Composites Flashcards
Timber
Timber is a composite of cellulose fibres or tracheids and natural resin. Timber can come in two forms; softwood and hardwood. These terms can be rather misleading however, and so a more poignant way of defining them might be pored (hardwood) and non-pored (softwood). While timber does offer excellent specific strength and reasonable performance in bending, susceptibility to weather and attacks from pests make it so that few ancient timber structures remain.
Mortar
Mortar is the material used between bricks in building. Prior to the development of Portland cement, mortar consisted of slaked lime, sand and water. This creates a slow hardening paste that hardens, with the lime reacting with the carbon dioxide to produce calcium carbonate, which replaces the sand/slake lime paste with a hard solid.
Concrete
Concrete is a composite made of cement, sand and aggregate; the aggregate provides the strength, the sand fills in the gaps and the cement acts as a binder. Concrete offers far greater strength than cement alone and is cheaper, so it is used extensively.

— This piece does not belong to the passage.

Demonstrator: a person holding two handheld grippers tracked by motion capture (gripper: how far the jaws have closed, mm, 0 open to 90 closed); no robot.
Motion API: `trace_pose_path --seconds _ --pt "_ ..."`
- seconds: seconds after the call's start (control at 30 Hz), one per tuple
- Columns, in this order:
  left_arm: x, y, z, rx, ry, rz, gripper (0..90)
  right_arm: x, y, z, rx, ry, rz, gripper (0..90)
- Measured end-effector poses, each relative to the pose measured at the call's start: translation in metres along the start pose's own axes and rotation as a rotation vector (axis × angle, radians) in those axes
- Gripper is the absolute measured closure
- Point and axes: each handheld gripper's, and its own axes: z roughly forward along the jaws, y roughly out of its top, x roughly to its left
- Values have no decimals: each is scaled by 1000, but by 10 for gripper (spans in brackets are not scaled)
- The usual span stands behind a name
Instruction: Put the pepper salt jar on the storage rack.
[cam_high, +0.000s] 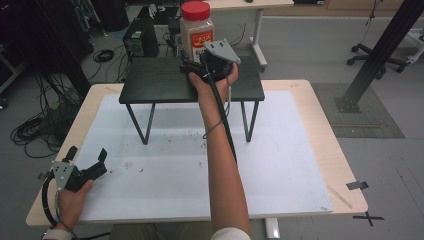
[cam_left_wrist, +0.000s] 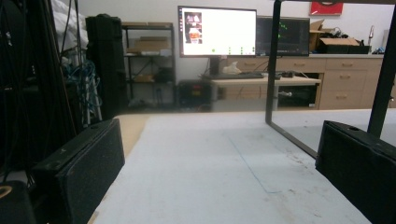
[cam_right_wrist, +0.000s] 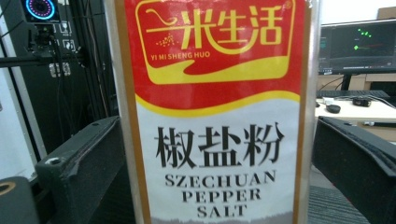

Concrete behaves in a similar way to stone, as it is strong in compression, weak in tension and has low toughness. It is also fireproof and does not corrode.
Reinforced concrete
Because of concrete’s inherent weakness in tension, there may be problems to do with sagging. To solve this issue, concrete may be reinforced with steel rods or mesh that take the tensile loads and make the concrete more resistant to failure.
Asphalt
Asphalt is a composite with hard aggregate and bitumen as the matrix. It is advantageous for roads as it is tough and crack resistant due to the bitumen, yet hard wearing due to the exposed aggregate.
Laminates
Laminates are materials that consist of varying materials sandwiched together.
E.g. Plywood is a laminate of timer with grain arranged at 90* to each successive layer
E.g. Laminated Veneer Lumber (LVL) is similar to plywood in appearance but the veneers are not arranged at 90* to the adjacent one, hence each veneer runs along the beam.
E.g. Laminated glass is used when shatter resistant glass is needed. Two layers of glass are passed through rollers that compress a polymer sheet lying between them.